> [Your assignment]: The word "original" marks the lines to copy; find all of them in the entries below.

> [Material supplied]:
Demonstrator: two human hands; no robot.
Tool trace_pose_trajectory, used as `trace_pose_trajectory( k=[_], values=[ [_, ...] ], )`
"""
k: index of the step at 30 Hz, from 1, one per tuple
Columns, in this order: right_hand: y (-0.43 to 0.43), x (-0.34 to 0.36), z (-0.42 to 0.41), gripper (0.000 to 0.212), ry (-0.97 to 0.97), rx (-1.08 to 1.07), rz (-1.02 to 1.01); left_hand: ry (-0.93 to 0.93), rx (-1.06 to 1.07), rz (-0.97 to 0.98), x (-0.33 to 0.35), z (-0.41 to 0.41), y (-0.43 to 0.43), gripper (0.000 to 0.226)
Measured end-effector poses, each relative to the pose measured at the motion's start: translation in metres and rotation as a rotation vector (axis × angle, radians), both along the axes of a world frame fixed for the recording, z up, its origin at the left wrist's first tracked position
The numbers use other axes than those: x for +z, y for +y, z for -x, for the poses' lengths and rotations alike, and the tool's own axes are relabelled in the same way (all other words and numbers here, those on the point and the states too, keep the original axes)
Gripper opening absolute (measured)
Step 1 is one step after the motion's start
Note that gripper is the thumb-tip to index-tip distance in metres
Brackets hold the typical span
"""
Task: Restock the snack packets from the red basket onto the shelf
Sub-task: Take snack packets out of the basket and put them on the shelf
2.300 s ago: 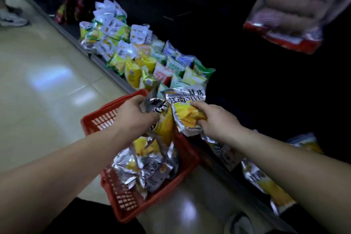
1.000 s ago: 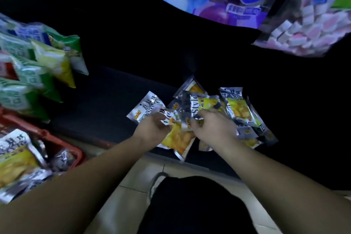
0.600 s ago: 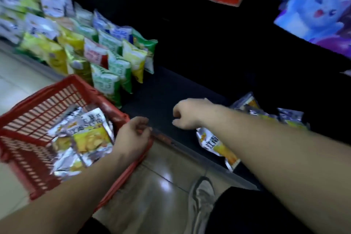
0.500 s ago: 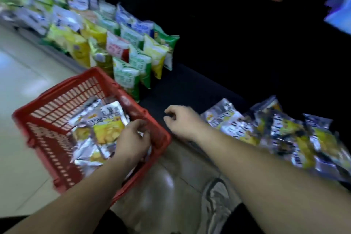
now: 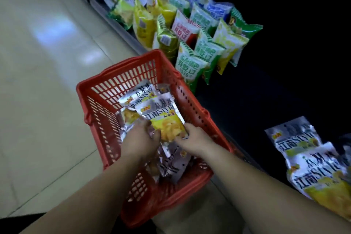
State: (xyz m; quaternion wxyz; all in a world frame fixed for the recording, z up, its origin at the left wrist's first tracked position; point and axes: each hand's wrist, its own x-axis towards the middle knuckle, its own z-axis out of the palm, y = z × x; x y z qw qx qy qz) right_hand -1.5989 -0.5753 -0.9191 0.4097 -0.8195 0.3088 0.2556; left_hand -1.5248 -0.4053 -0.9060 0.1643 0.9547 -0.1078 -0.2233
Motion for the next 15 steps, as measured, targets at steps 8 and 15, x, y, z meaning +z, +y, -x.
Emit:
trace_pose_trajectory(
  k=[8, 15],
  values=[
    [0.004, -0.046, -0.02, 0.099, -0.034, -0.226, -0.277, 0.514, 0.655, 0.557, -0.049, -0.011, 0.016, 0.099],
    [0.004, -0.043, -0.015, 0.068, -0.014, -0.213, -0.431, 0.494, 0.621, 0.59, -0.044, -0.017, 0.008, 0.048]
  ],
)
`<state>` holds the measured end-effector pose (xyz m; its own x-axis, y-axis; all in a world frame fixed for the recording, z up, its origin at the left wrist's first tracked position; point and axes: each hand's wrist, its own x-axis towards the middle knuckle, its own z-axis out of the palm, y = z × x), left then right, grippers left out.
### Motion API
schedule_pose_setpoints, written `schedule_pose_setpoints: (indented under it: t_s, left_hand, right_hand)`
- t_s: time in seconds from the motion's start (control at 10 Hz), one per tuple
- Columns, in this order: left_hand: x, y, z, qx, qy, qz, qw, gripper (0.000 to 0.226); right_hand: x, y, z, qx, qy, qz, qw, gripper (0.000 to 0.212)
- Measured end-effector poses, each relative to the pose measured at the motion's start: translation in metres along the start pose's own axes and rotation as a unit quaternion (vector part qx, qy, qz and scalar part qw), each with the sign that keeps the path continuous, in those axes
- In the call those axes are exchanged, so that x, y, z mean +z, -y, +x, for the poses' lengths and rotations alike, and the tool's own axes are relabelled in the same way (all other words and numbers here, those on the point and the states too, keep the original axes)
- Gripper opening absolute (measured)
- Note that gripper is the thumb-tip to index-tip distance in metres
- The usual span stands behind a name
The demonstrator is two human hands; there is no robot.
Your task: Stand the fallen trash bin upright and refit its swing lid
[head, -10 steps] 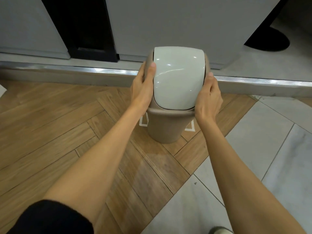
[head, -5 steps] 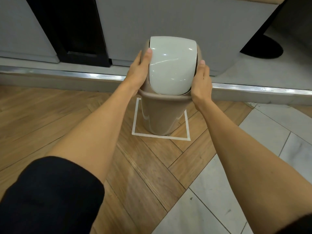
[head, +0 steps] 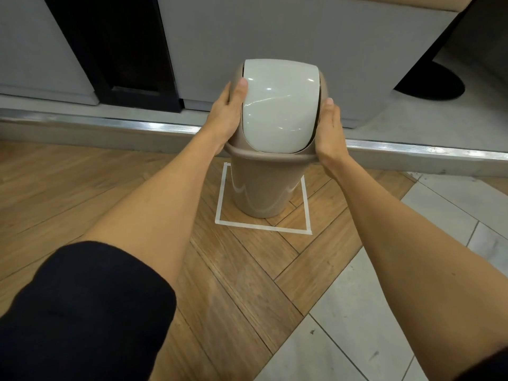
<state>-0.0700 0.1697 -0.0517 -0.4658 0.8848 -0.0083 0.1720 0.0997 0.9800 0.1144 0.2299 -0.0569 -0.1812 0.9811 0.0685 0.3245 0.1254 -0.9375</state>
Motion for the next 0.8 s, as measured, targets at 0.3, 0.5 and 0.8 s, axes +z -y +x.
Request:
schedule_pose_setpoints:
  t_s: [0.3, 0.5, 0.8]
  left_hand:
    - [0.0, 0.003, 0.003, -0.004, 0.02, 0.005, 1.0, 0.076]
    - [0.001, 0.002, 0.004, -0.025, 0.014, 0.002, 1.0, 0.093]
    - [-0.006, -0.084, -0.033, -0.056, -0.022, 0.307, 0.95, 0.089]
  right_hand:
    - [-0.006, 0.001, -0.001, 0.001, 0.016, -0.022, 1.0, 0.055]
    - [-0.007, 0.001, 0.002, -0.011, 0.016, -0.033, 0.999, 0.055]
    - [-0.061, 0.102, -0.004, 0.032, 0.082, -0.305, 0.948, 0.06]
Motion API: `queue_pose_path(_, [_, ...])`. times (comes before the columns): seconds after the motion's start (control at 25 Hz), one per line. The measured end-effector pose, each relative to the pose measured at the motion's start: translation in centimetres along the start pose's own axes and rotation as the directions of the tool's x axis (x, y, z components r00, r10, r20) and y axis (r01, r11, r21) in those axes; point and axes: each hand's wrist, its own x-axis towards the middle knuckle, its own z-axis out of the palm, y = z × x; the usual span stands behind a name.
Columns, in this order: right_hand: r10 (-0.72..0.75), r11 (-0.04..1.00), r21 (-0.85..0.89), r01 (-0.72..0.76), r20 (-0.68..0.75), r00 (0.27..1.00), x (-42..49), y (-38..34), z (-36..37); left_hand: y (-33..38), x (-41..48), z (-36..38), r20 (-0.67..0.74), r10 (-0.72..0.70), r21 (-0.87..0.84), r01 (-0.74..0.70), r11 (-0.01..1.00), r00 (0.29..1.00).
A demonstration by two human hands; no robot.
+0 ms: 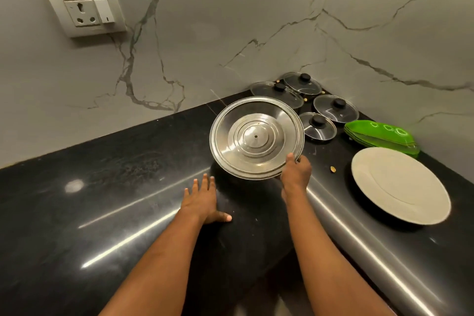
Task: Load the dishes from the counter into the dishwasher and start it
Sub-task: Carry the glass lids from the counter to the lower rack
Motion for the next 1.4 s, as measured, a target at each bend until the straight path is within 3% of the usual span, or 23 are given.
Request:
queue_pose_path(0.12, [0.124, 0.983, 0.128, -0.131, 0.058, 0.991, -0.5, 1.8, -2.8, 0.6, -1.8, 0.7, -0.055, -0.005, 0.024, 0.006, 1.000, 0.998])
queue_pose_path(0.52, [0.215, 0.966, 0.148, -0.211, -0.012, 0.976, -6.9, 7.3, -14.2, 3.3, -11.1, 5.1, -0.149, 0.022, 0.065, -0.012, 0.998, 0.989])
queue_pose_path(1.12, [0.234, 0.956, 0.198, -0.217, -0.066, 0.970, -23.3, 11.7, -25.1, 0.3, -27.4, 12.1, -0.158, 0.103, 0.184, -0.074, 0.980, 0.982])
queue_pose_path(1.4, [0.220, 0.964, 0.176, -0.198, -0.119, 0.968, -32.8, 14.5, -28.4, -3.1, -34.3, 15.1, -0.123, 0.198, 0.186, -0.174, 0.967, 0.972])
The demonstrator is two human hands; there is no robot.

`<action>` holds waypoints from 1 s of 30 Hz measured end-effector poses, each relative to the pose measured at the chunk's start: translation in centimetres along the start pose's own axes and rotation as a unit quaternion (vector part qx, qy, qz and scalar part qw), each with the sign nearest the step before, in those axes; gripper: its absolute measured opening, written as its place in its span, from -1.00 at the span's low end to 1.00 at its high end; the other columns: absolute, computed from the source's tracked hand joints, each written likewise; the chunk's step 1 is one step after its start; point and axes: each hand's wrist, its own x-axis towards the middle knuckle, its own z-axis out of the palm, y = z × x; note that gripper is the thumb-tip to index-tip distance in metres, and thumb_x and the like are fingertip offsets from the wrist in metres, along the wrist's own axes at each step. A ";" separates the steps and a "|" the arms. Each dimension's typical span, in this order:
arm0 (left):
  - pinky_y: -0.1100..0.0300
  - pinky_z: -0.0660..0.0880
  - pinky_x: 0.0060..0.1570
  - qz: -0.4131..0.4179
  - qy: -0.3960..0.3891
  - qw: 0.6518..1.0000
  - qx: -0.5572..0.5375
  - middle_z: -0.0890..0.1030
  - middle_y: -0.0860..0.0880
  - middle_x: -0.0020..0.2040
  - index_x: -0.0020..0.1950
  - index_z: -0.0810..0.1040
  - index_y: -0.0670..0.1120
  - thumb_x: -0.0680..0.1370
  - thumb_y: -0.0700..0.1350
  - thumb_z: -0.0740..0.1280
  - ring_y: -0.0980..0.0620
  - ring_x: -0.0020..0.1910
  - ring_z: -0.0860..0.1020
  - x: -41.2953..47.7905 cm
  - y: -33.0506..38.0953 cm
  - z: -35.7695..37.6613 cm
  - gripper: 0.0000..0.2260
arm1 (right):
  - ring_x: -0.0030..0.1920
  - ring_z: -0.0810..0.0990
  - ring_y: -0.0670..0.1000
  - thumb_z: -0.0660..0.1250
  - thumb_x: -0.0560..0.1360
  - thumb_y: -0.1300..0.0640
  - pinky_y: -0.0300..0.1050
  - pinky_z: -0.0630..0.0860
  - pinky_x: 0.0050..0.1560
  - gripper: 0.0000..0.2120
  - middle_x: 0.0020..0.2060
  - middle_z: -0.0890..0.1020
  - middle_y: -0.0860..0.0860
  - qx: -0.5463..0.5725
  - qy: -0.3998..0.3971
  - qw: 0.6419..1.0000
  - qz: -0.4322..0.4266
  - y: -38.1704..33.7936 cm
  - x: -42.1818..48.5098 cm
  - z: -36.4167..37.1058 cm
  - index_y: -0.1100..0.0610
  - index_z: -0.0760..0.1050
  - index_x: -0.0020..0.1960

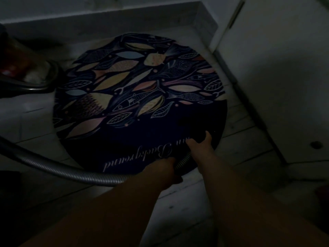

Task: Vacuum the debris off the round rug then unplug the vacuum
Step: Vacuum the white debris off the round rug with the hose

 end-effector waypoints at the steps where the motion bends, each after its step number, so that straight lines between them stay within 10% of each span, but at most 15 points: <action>1: 0.14 0.43 0.21 0.008 -0.002 1.000 0.007 0.42 -0.10 0.35 0.46 0.23 -0.07 0.51 0.06 0.36 -0.05 0.27 0.42 0.3 0.6 0.5 -0.41 | 0.23 0.40 0.14 0.30 0.60 0.12 -0.03 0.41 0.11 -0.22 0.49 0.27 0.13 0.004 0.013 1.000 -0.002 0.5 0.2 -0.8 -0.07 -0.16 0.60; 19: 0.11 0.45 0.04 0.101 0.001 0.985 0.137 0.50 -0.07 0.23 0.33 0.35 -0.08 0.50 0.10 0.34 -0.04 0.17 0.50 3.3 5.3 5.7 -0.52 | 0.06 0.42 0.12 0.34 0.56 0.13 0.05 0.47 0.08 -0.22 0.39 0.37 0.17 0.071 0.178 0.981 0.022 6.1 1.1 -7.8 0.00 -0.07 0.60; 30: 0.06 0.49 0.10 0.079 -0.001 0.992 0.094 0.49 -0.10 0.23 0.35 0.32 -0.09 0.51 0.07 0.34 -0.06 0.16 0.49 1.6 2.1 3.9 -0.51 | 0.16 0.49 0.19 0.39 0.51 0.15 0.13 0.54 0.14 -0.24 0.35 0.41 0.15 0.080 0.128 0.988 0.029 5.0 0.0 -4.6 -0.02 0.01 0.55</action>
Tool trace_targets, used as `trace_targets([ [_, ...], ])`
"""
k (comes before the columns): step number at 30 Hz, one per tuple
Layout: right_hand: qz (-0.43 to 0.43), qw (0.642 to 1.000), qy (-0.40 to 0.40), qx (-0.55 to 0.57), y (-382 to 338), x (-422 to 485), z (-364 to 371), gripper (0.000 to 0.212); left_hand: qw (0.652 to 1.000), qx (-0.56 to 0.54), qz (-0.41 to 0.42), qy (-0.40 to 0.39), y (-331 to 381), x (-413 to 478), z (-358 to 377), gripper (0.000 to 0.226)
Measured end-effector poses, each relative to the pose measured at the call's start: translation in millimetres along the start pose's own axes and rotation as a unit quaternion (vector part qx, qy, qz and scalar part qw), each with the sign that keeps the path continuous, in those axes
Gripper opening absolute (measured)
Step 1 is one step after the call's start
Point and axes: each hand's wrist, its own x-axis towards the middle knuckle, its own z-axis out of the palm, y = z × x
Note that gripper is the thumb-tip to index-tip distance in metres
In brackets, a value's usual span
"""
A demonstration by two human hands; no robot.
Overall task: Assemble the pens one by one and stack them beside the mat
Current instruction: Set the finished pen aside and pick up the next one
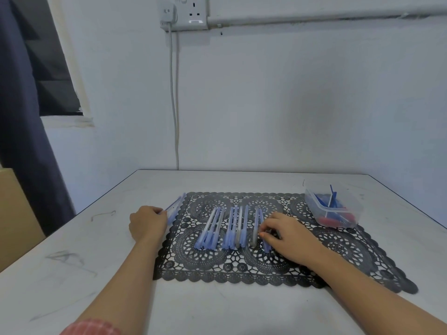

> [Answer to the problem]:
The numbers use other axes than those: x for +z, y for +y, z for -x, for the poses' lengths and rotations alike, and the tool's own axes are relabelled in the same way (all other words and numbers here, those on the point and the states too, keep the original axes)
- In the call those axes are exchanged, so that x, y, z mean +z, -y, +x, for the poses' lengths and rotations alike, and the tool's own axes are relabelled in the same way (all other words and numbers here, those on the point and the states too, keep the original axes)

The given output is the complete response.